M. de Bégalit parti, Adolphe et ses parents se regardent à grands yeux vides : ils ne savent pas, ils sont désemparés.
Ils devraient évidemment partager la réprobation frémissante du père d'Émilienne, qui trouve abominable, monstrueux, qu'une jeune fille désireuse de se marier affiche, comme d'un élan irrésistible, son sentiment pour la criminelle qui a assassiné son mari.
M. et Mme Dovrigny surtout devraient voir là, sans hésiter, le coup de théâtre escompté, la révélation qui, au dernier moment, démonétise un personnage sympathique par erreur.
Mais la dose excessive empêche qu'un poison mortel tue sur le coup.
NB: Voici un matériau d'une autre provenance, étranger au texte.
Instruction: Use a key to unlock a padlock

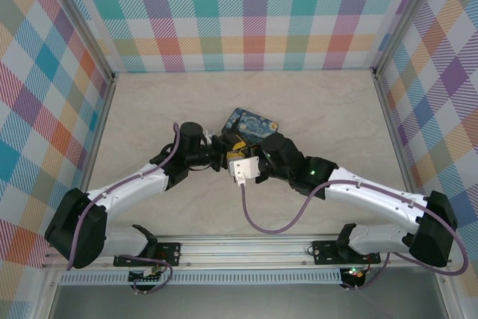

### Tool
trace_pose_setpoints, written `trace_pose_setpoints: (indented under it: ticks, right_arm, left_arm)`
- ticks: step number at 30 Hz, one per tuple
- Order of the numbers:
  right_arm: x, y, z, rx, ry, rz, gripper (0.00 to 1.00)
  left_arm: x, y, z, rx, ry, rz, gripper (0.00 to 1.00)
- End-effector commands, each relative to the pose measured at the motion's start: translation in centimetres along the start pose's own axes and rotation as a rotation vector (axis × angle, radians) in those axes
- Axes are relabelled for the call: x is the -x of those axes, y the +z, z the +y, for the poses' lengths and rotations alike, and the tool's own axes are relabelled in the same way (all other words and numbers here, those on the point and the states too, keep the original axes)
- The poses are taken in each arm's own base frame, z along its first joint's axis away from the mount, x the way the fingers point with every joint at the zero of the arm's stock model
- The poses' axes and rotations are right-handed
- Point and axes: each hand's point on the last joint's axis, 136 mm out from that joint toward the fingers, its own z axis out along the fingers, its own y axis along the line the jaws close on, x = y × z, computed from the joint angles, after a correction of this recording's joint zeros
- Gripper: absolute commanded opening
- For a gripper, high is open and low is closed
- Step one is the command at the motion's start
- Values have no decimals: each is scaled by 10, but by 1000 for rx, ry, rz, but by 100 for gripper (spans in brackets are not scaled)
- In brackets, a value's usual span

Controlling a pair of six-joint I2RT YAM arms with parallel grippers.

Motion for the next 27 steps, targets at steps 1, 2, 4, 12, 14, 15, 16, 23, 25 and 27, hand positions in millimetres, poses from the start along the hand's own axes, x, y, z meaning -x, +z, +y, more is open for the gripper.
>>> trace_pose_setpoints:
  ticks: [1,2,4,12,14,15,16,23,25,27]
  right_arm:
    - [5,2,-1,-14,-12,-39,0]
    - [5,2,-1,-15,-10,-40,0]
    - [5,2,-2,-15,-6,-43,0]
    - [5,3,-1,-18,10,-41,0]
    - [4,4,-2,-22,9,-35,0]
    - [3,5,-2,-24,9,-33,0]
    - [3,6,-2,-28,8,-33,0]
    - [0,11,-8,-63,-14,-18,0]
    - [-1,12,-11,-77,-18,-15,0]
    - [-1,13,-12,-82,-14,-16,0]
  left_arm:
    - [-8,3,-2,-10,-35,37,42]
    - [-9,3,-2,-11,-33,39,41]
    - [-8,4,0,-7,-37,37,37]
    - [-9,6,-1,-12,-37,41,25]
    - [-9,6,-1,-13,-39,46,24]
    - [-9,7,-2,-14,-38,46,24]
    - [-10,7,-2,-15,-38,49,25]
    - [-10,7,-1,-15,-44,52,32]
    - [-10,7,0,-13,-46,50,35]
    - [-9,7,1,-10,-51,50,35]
Mais la dose excessive de monstrueux arrête le mécanisme intellectuel.
L'acte de Mathilde est tellement inattendu que l'on ne comprend pas, — et l'incompréhension fait que l'on reste sans paroles, sans décision.
Ah! mon Dieu, on sonne, on a sonné! C'est l'heure! Quoi faire? on ne sait pas.
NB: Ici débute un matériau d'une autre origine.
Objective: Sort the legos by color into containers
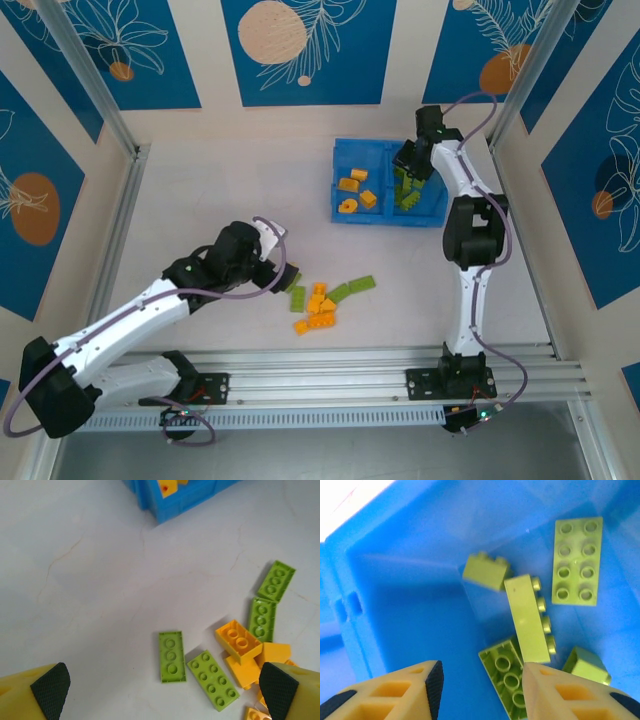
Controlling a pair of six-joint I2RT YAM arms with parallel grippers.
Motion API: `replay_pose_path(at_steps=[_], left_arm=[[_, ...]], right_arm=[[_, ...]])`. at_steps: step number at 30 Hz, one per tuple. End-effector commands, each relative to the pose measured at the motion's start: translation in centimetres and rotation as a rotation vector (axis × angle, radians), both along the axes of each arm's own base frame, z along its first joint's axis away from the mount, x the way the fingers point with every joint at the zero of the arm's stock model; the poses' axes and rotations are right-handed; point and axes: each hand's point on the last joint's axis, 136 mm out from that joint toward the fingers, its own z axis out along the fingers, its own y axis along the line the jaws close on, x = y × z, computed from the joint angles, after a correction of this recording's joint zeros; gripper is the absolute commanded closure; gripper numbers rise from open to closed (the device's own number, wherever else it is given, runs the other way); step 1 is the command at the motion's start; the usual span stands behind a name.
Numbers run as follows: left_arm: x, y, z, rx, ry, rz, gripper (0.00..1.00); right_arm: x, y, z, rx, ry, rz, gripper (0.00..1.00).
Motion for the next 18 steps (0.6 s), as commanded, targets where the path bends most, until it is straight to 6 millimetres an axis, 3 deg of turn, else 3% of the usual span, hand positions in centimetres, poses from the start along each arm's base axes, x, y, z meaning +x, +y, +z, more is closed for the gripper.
replay_pose_path(at_steps=[1,4,10,15,18], left_arm=[[1.1,0.7,0.0,0.012,0.036,0.108,0.00],[1.6,0.6,-1.5,0.053,0.107,0.142,0.00],[2.6,-0.2,-4.3,0.070,0.211,0.150,0.01],[3.3,-0.6,-7.0,0.112,0.291,0.147,0.05],[3.5,-1.4,-8.1,0.113,0.334,0.124,0.08]], right_arm=[[-2.9,1.0,4.7,0.060,-0.057,0.035,0.53],[-6.4,2.1,7.0,0.110,-0.095,0.082,0.52],[-15.3,5.5,11.1,0.201,-0.163,0.222,0.48],[-22.6,8.3,12.2,0.231,-0.131,0.346,0.42],[-25.9,10.2,12.4,0.292,-0.086,0.421,0.37]])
Le fils et les parents assis ne bougent pas. Ils oublient le cérémonial prémédité, — ils laissent la domestique introduire la visiteuse.
Dans le cadre de la porte, apparaît la jeune fille, — celle dont l'on vient de parler, — celle d'hier : ses mains gantées ont offert les fleurs, son front, ses yeux, sa bouche ont exprimé la solidarité, — dans sa poitrine, son cœur a commandé l'élan inconcevable.
Or l'entrée de Mathilde produit sur les trois personnages assis l'effet d'une irruption de clarté.
Ils se lèvent, ils s'avancent d'instinct, par spontanéité curieuse, comme pour voir de près, comme pour toucher.